Nesse domingo (15), o presidente Lula voltou a criticar a taxa de juros. Disse que a Selic acima de 12% "não tem explicação" e é "a única coisa errada" na economia brasileira. Também disse que ninguém tem "mais responsabilidade fiscal" do que ele. E falou algo que passou a impressão de que acredita que, na gestão de Gabriel Galípolo, poderá ter influência sobre as decisões do BC: “Precisamos de juros mais baixos para que o Brasil cresça, gere emprego e alivie o peso sobre a população. Essa será uma prioridade no próximo ano.” Essa será a prioridade? Como o governo pretende fazer isso? Há algo combinado com Galípolo?
As falas de Lula mostram o quanto vai ser difícil a vida do próximo presidente do BC. Lula acha que o único problema do Brasil é a taxa Selic a 12,25% ao ano e não o fato de o arcabouço fiscal, aprovado em seu governo para garantir o equilíbrio das contas públicas, ter virado uma peça de ficção.
Bastaria Lula olhar para o exemplo da Argentina e entender como a inflação prejudica principalmente os mais pobres, porque corrói a renda. Não adianta ter correção inflacionária de salários a cada 12 meses. Entre uma correção e outra, a pessoa empobrece. Seria muito menos sofrido fazer os ajustes fiscais na conjuntura econômica atual do país, com taxas de desemprego baixas, PIB em alta e inflação ainda em um dígito. O que Lula quer é deixar a bomba fiscal e do endividamento público para o próximo governo?
Galípolo já está sendo pressionado pelo PT para mudar o rumo dos juros a partir do ano que vem, quando assumir a presidência do Banco Central. O PT quer que, nas próximas reuniões do Copom, o aumento da taxa Selic seja menor do que o previsto. Na última ata, falou-se na necessidade de aumentar 2 pontos percentuais a Selic nas próximas duas reuniões. O PT quer que não passe de meio ponto ou 0,75 ponto percentual. Ou seja, Lula e o PT acreditam que serão capazes de exercer influência política sobre Galípolo e se sobrepor à decisão técnica.

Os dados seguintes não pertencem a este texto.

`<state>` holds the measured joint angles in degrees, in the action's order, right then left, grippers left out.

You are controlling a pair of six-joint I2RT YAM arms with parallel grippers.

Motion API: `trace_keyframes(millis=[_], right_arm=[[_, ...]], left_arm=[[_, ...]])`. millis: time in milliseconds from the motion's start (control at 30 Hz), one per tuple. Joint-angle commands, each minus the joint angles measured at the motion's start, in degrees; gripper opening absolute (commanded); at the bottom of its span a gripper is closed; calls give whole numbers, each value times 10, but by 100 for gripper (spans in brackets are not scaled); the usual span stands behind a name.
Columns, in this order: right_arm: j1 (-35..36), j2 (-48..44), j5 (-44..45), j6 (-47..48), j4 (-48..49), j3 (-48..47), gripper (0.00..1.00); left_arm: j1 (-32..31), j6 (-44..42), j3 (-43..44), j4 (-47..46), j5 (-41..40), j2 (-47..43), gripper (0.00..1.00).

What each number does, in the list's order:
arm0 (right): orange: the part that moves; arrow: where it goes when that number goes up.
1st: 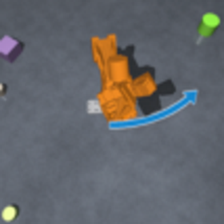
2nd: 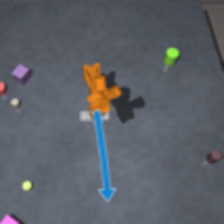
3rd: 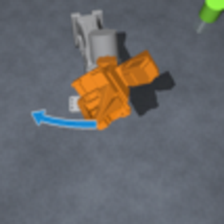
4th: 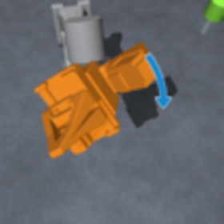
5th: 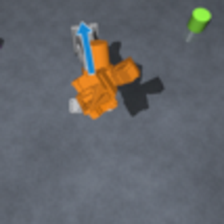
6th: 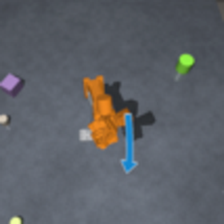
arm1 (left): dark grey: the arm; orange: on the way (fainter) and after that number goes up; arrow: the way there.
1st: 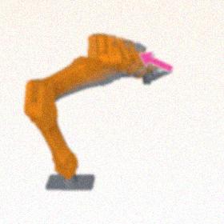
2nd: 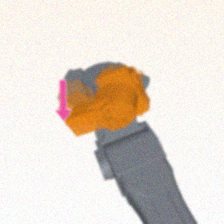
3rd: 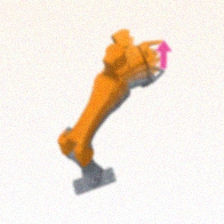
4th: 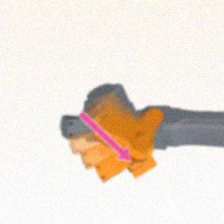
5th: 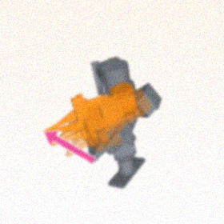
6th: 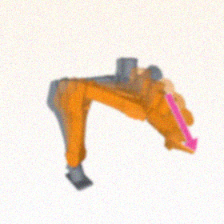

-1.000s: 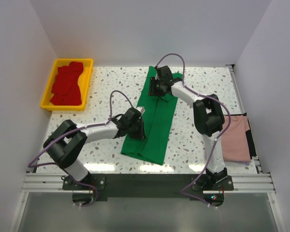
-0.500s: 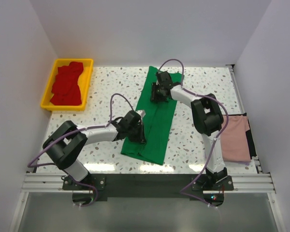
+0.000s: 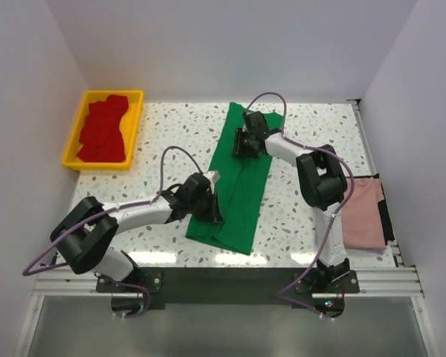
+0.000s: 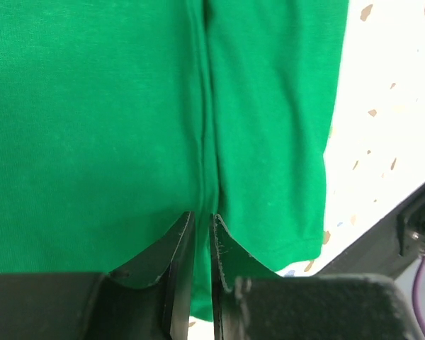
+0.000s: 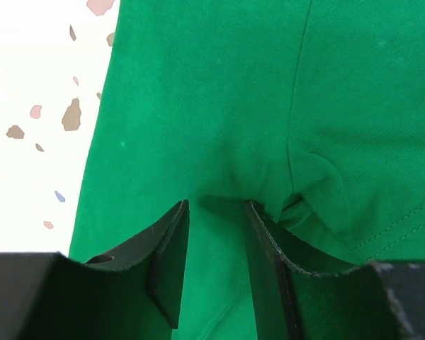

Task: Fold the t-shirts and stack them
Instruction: Fold the tshirt

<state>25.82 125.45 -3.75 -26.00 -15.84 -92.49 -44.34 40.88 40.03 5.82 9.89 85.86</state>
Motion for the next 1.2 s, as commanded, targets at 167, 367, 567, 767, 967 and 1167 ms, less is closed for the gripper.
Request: trace_keyframes(millis=[167, 367, 567, 767, 967, 1167], right_arm=[[-11, -22, -29, -7, 15, -3, 41], [-13, -16, -37, -9, 19, -2, 41], [-17, -6, -43, -8, 16, -7, 41], [-21, 14, -56, -5, -2, -38, 41], [-30, 13, -72, -4, -16, -67, 41], [-48, -38, -83, -21, -17, -58, 41]], left_arm=[[-2, -9, -31, -23, 66, -35, 20], [-2, 1, -61, -45, 85, -36, 20], [-2, 6, -83, -71, 87, -31, 20], [-2, 12, -93, -82, 86, -29, 27], [-1, 3, -62, -80, 103, -79, 44], [11, -23, -36, 0, 67, -139, 44]])
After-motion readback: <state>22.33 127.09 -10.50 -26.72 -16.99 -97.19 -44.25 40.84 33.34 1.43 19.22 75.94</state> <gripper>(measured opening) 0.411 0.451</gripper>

Mas, se o novo presidente do BC não fizer o que eles querem, qual narrativa vão adotar? Qual explicação vão encontrar para a recusa de seu indicado em ceder aos desígnios políticos do governo federal em detrimento da análise técnica do risco de inflação crescente? Terão que inventar algo, pois não poderão chamar Galípolo de bolsonarista.